Excess hay leads to exports

AYER’S CLIFF, Que. — Extra hay and plenty of labour were crucial to the Bouffard family’s entry into the export business.

Alain and Pauline Bouffard’s 12 children gave them a built-in work force on the family dairy farm, while a year with extra hay started their foray into marketing.

What started locally as a way to sell the excess to the neighbours has blossomed into a business that sells 400,000 bales of hay a year from their Quebec farm to more than 100 clients in the United States from New England to Florida.

The dairy cattle are now gone. In their place are beef cows, a beef feedlot, a cattle trucking company,a small butcher shop for processing meat and a large hay production company that grows and sells high-quality hay on 3,000 acres.

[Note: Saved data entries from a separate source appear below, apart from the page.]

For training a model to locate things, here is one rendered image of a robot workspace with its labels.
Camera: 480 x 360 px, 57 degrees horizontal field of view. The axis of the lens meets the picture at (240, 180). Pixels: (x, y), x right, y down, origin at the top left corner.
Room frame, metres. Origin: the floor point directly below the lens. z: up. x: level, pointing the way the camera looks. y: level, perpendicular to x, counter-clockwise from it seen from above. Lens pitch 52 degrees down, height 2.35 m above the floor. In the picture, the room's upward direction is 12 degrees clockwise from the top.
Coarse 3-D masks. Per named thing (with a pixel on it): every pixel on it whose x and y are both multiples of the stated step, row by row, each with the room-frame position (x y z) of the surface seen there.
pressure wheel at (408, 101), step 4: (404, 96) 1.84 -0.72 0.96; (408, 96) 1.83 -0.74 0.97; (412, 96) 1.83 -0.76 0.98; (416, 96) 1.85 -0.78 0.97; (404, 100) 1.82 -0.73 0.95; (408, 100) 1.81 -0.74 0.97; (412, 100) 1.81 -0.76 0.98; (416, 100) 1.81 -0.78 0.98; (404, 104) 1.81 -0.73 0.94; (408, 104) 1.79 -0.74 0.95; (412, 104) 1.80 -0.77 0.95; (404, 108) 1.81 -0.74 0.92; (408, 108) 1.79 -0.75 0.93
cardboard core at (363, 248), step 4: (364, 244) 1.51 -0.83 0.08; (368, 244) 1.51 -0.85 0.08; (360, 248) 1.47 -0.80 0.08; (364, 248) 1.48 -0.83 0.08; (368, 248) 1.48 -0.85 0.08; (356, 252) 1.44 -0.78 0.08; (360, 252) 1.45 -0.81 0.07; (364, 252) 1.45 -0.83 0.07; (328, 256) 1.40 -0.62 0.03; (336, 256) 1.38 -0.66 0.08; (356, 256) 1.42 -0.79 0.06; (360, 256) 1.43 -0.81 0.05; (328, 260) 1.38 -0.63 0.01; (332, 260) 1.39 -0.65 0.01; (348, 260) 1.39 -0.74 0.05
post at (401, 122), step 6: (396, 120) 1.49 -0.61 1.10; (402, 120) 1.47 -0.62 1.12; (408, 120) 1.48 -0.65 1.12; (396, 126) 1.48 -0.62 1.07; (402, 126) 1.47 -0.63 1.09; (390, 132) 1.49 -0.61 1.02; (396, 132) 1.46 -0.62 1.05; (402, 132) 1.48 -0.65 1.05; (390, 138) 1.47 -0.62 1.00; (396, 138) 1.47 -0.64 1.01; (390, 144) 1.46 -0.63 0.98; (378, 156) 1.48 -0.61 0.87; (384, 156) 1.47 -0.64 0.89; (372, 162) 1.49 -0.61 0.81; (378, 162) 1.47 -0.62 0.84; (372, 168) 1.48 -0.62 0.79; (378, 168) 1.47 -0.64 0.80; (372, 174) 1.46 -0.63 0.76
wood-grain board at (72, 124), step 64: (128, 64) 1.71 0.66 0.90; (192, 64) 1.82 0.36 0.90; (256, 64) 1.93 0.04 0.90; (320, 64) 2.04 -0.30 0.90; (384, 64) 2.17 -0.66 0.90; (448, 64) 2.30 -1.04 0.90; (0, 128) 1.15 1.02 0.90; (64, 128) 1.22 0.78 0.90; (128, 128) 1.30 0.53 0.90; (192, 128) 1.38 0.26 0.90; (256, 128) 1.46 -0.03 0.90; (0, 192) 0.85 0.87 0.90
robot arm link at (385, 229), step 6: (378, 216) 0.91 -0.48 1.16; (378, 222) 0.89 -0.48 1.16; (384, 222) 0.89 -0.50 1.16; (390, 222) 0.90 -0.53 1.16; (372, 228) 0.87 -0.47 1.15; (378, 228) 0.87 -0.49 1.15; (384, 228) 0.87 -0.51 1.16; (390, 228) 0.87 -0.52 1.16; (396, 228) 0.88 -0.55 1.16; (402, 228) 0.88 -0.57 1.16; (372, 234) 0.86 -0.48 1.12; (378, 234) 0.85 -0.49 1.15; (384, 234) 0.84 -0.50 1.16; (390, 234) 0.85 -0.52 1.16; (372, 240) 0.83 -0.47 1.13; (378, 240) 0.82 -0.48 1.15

Most of the family’s income comes from export hay, Alain said through a translator during a farm tour.

Bernard Bouffard, 35, one of the children, said export sales began modestly with a pick-up truck loaded with sample bales and a trip to the U.S. to find potential buyers.

The family eventually bought a Cardinal bale and stacking system as demand grew for top-quality hay. The machine and an attached trailer will stack 18 bales at once before they are dumped and then brought back to the farmyards.

The Bouffards now have six Cardinal machines, and their best hay day was cutting and stacking 22,000 bales.

Two dehumidifiers play a crucial role. They are a type of dryer that pushes hot air through the bales and allows moisture to be removed and mould potential eliminated.

“It allows us to produce hay,” said Alain.

Hay is ideally baled at 15 to 20 percent moisture or lower. Hay baled at 20 percent moisture can be reduced to 12 percent moisture in eight hours with the dryer.

“That was our saviour,” said Alain.

They have baled hay at 40 percent moisture, but it takes about two days to dry. About 25,000 bales a year are put through the electric dryer.

The family bought a hay macerator in 2008, which conditions the hay and speeds drying,

Alain said they prefer to cut hay at about 5 p.m. and return the next morning with the macerator. If the weather is good, the hay can be baled by 2 p.m. and loaded on trucks ready to be shipped to the U.S.

“That is how we keep the colour,” he said.

Moisture from the dew and bleaching from the sun fades the hay and makes it less desirable.

“The colour of hay is important.”

A larger client base has forced the Bouffards to build additional hay storage on their four farm locations, which can accommodate 225,000 to 250,000 square bales. The bales are classified by colour and quality in the storage sheds as they come off the field.

The family also built a special trailer loader that allows 18-bale flats to be pushed into long trailers with a tractor.

It takes 45 minutes to load 800 to 875 bales into a trailer.

The family grows 3,000 acres of timothy, alfalfa and alfalfa grass hay, mostly for the horse market.

Owning their own trucks has helped maintain good customer relations. The truck driver can usually solve any problems when the hay is delivered.

Much of the hay goes to horse owners with 25 to 30 head. The rest is sold to feed stores, which store it and resell it to smaller horse customers.

The family also has a Charolais cow herd and finishes 500 head of beef cattle a year in their covered feedlot, which was once a dairy barn.

Wet weather keeps the animals indoors during winter. Cows and calves are on one side of the barn and feedlot cattle are on the other side.

The lack of a cattle slaughter facility in Quebec forced the Bouffards to buy a small butcher shop to sell meat from their feedlot.

They also have a cattle trucking business to ship cull cows from Quebec auction markets to the JBS slaughter facility in Pennsylvania. They truck about 400 cows a week to the U.S. facility.